6. The human fibrinogen preparation of claim 5, wherein the ratio of the raw materials of human fibrinogen and the dry heat treatment stabilizer is: 28-38 parts of human fibrinogen, 0.03 mol part of sodium citrate, 0.12 mol part of sodium chloride and 40 mol parts of arginine hydrochloride.
7. The human fibrinogen preparation of any of claims 4-6 wherein said human fibrinogen is prepared by:
removing impurities from cryoprecipitated solution adsorbent prepared from fresh frozen plasma, inactivating virus, and purifying by ion exchange chromatography.
8. A process for the preparation of a human fibrinogen preparation according to any of claims 4 to 7, comprising the steps of:
(1) Dissolving cryoprecipitate prepared from fresh frozen plasma in a buffer solution to obtain a dissolving solution containing human fibrinogen;
(2) Adding an adsorbent into the dissolved solution for adsorption and impurity removal, and filtering to obtain a clarified solution;
(3) Performing virus inactivation on the clarified solution by using an S/D inactivator according to an S/D method;
(4) Performing column chromatography on the inactivated clarified liquid to obtain a purified sample;
(5) Adding the dry heat treatment stabilizer into the purified sample for ultrafiltration preparation, degerming and freeze-drying;
(6) The dry heat treatment is used for virus inactivation.

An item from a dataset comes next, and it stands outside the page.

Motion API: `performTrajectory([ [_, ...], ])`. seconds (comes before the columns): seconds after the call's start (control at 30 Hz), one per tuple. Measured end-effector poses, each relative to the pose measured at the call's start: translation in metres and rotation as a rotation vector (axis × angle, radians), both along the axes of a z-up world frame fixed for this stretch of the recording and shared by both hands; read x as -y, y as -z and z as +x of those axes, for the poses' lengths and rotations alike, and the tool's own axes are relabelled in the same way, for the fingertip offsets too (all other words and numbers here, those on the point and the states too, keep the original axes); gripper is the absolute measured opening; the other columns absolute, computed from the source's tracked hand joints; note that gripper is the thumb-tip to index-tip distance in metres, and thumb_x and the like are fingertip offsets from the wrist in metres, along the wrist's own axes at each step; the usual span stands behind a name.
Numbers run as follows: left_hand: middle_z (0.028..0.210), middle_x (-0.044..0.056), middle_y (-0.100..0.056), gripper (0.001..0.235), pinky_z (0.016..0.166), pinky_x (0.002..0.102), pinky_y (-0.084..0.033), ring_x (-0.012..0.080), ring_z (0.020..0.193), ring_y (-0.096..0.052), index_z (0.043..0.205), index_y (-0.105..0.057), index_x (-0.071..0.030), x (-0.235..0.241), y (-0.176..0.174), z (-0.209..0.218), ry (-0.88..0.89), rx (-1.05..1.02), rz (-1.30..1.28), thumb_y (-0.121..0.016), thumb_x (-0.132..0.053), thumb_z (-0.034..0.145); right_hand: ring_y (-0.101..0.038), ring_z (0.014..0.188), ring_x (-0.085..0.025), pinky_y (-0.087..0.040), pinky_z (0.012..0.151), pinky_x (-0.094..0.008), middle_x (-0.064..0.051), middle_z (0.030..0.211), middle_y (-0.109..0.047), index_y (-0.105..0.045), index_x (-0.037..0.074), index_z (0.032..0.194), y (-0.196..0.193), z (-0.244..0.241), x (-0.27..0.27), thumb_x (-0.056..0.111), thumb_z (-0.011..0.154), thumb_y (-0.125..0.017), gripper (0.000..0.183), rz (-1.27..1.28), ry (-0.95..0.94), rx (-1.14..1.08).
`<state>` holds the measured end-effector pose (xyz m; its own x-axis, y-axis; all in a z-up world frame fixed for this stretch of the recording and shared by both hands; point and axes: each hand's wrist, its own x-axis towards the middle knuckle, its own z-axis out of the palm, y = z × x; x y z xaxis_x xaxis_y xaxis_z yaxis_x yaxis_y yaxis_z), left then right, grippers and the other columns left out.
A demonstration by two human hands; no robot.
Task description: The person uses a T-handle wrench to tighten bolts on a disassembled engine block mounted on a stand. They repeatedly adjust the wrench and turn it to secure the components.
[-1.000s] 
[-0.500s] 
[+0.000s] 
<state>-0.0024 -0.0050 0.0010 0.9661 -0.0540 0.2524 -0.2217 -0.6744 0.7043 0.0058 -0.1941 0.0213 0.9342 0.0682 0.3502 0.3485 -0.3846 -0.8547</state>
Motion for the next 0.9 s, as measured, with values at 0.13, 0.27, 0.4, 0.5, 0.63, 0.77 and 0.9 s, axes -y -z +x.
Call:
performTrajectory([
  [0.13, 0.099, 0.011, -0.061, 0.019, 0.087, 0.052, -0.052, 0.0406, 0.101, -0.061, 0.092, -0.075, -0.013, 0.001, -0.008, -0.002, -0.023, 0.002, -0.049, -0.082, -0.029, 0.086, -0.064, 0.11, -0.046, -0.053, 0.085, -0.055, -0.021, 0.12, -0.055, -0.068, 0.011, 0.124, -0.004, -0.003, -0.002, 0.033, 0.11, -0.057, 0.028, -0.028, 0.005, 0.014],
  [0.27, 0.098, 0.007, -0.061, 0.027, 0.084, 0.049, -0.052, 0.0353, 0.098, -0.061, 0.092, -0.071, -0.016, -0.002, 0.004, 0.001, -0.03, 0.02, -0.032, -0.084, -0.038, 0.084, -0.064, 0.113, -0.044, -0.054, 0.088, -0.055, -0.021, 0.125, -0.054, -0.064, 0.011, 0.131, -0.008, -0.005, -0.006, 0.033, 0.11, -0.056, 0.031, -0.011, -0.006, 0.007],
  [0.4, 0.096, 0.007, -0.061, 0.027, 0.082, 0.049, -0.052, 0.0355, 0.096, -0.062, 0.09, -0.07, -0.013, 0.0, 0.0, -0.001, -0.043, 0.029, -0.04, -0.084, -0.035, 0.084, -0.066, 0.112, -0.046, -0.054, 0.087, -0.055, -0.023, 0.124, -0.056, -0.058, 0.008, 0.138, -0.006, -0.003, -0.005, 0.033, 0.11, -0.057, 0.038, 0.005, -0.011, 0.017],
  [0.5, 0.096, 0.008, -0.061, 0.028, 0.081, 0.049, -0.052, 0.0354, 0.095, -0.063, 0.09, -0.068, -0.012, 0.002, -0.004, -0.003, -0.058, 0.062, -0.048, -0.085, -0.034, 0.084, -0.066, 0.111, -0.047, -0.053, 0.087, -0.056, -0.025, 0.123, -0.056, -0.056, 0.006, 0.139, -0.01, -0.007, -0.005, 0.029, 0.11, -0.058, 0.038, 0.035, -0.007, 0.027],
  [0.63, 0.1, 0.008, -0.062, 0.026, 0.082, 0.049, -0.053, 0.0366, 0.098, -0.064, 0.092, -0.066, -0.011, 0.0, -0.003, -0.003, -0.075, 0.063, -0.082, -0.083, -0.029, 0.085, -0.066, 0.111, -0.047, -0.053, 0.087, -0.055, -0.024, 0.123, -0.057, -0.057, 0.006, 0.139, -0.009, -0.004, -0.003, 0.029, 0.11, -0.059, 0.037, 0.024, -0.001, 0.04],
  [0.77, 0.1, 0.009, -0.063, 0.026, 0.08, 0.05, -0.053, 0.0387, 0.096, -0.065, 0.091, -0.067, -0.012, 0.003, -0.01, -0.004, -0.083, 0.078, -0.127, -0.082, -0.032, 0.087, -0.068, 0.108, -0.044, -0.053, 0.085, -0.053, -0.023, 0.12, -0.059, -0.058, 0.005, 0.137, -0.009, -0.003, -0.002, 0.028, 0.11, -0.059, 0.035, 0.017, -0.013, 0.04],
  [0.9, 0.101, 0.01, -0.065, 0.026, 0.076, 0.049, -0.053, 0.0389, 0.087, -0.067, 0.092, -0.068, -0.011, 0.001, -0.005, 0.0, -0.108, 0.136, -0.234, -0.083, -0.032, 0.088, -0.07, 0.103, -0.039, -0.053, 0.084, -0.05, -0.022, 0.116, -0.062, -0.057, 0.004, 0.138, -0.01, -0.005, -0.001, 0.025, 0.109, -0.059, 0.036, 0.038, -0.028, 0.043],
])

9. The method according to claim 8, wherein the buffer in step (1) is a tris buffer; the adsorbent in the step (2) is aluminum hydroxide powder or gel;
the S/D inactivator in the step (3) is a mixture of an organic solvent and a surfactant, wherein the organic solvent is tributyl phosphate, and the surfactant is polysorbate 80;
the column chromatography in the step (4) is ion exchange chromatography, and a column chromatography medium is an ion exchange medium;
the ultrafiltration preparation in the step (5) is as follows: preparing raw materials containing a dry heat treatment stabilizer: the sodium citrate and the sodium chloride in the purified sample reach the target concentration through a dialysis mode, and then the arginine hydrochloride in the stabilizing agent is added to reach the target concentration;
and (6) the dry heat treatment is carried out at the temperature of more than 80 ℃ for 72 to 73 hours.

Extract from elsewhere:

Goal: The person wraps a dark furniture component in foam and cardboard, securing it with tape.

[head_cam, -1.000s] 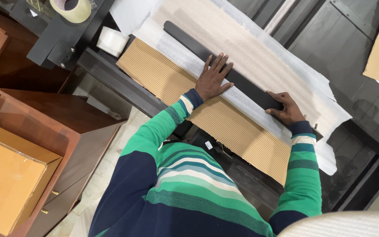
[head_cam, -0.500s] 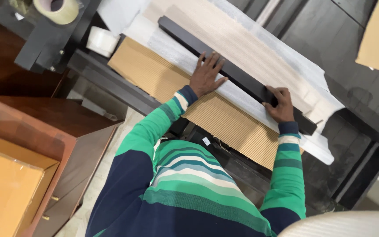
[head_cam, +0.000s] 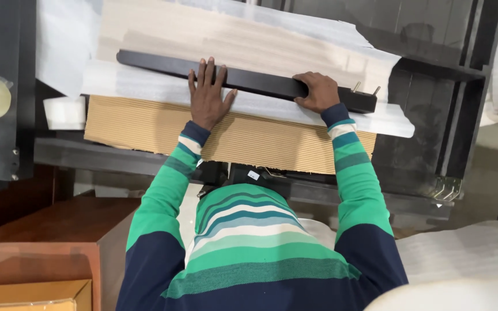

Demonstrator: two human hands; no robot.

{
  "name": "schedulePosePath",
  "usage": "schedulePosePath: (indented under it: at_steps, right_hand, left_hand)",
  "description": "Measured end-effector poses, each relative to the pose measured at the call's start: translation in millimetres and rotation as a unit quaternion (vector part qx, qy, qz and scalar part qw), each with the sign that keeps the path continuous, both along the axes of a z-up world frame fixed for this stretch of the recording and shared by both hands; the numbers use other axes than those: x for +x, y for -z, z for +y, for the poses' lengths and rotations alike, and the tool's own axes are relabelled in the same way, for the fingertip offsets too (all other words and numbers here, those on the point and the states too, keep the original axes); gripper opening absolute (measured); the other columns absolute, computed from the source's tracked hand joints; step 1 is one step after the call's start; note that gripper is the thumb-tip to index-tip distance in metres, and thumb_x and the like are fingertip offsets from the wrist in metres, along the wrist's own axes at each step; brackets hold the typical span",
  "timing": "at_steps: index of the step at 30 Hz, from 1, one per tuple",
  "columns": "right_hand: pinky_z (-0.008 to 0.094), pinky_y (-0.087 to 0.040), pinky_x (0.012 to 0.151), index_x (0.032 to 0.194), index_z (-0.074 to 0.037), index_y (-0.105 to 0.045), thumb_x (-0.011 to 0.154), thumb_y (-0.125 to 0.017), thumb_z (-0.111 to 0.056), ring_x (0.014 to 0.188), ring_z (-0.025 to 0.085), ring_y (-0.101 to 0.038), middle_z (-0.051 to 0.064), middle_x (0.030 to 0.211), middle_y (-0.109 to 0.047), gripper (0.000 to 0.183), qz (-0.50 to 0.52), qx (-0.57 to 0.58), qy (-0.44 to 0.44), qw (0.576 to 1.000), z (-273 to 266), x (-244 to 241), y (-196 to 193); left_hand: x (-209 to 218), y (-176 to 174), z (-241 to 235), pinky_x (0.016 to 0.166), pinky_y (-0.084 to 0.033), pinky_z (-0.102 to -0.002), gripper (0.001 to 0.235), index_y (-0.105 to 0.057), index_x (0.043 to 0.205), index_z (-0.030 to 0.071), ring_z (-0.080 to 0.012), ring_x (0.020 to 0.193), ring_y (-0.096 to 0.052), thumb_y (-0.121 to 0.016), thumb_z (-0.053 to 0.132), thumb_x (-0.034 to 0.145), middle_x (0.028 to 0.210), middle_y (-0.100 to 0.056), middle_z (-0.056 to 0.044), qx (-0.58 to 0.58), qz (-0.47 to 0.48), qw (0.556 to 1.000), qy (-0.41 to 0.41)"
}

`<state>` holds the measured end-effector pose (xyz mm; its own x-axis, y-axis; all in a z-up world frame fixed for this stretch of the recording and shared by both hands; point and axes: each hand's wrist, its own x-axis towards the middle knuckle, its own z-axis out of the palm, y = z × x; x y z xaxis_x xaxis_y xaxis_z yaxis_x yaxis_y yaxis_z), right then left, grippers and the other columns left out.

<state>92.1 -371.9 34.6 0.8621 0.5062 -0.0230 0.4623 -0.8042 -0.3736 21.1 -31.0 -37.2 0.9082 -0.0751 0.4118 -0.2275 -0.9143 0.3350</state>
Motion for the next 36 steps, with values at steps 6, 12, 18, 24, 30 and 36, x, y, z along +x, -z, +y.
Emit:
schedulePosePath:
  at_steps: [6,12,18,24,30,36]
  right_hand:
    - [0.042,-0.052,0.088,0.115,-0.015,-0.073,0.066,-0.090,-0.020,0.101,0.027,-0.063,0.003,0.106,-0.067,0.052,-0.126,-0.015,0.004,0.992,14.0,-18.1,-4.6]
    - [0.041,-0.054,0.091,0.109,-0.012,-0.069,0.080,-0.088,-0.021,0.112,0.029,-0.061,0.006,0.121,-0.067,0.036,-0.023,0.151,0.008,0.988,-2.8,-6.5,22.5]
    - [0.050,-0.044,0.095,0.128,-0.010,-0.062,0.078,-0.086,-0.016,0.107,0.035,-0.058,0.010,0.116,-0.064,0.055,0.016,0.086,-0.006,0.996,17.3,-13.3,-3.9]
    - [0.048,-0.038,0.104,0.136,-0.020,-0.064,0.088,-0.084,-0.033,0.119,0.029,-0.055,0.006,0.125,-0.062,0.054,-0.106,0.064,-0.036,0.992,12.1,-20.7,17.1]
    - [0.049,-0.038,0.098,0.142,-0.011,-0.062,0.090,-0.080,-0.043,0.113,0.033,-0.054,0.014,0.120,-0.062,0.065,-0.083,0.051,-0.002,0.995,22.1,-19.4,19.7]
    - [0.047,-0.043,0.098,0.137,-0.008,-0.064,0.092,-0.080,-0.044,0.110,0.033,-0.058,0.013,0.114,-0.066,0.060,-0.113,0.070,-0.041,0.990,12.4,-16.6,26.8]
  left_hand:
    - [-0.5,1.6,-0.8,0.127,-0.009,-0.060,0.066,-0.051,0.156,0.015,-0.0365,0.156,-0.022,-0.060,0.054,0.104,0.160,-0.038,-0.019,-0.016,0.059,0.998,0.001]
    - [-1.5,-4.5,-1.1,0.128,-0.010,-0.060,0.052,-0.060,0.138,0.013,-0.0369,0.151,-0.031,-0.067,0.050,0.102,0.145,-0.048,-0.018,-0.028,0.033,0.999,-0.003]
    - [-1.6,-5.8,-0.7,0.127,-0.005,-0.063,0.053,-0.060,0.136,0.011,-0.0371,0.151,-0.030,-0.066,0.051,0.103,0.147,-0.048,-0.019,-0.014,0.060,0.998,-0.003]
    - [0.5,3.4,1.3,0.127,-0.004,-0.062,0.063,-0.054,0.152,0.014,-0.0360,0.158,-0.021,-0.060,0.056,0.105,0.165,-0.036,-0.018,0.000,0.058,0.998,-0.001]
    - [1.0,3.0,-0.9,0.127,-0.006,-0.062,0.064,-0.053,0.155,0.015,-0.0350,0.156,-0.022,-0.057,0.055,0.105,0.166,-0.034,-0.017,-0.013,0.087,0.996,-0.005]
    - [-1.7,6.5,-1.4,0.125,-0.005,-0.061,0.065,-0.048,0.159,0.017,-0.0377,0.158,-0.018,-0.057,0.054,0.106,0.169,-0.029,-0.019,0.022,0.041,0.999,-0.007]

10. The method according to claim 9, wherein the buffer in step (1) is added in an amount of 2 to 5 times the mass of the cryoprecipitate;
the addition amount of the adsorbent in the step (2) is as follows: adding 15-30 g of adsorbent into each kilogram of cryoprecipitate;
the virus inactivation step in the step (3) is to inactivate for 4 to 8 hours at 25 +/-3 ℃;
purifying the ion exchange chromatography in the step (4) by adopting hybrid protein, polysorbate 80 and tributyl phosphate flow-through;
the sterilization in the step (5) is filter sterilization by a filter membrane;
the dry heat treatment in the step (6) is carried out at 80 ℃ for 72 hours.
11. The method of claim 10, wherein the virus inactivation in step (3) is performed at 25 ℃ ± 1 ℃ for 6 hours.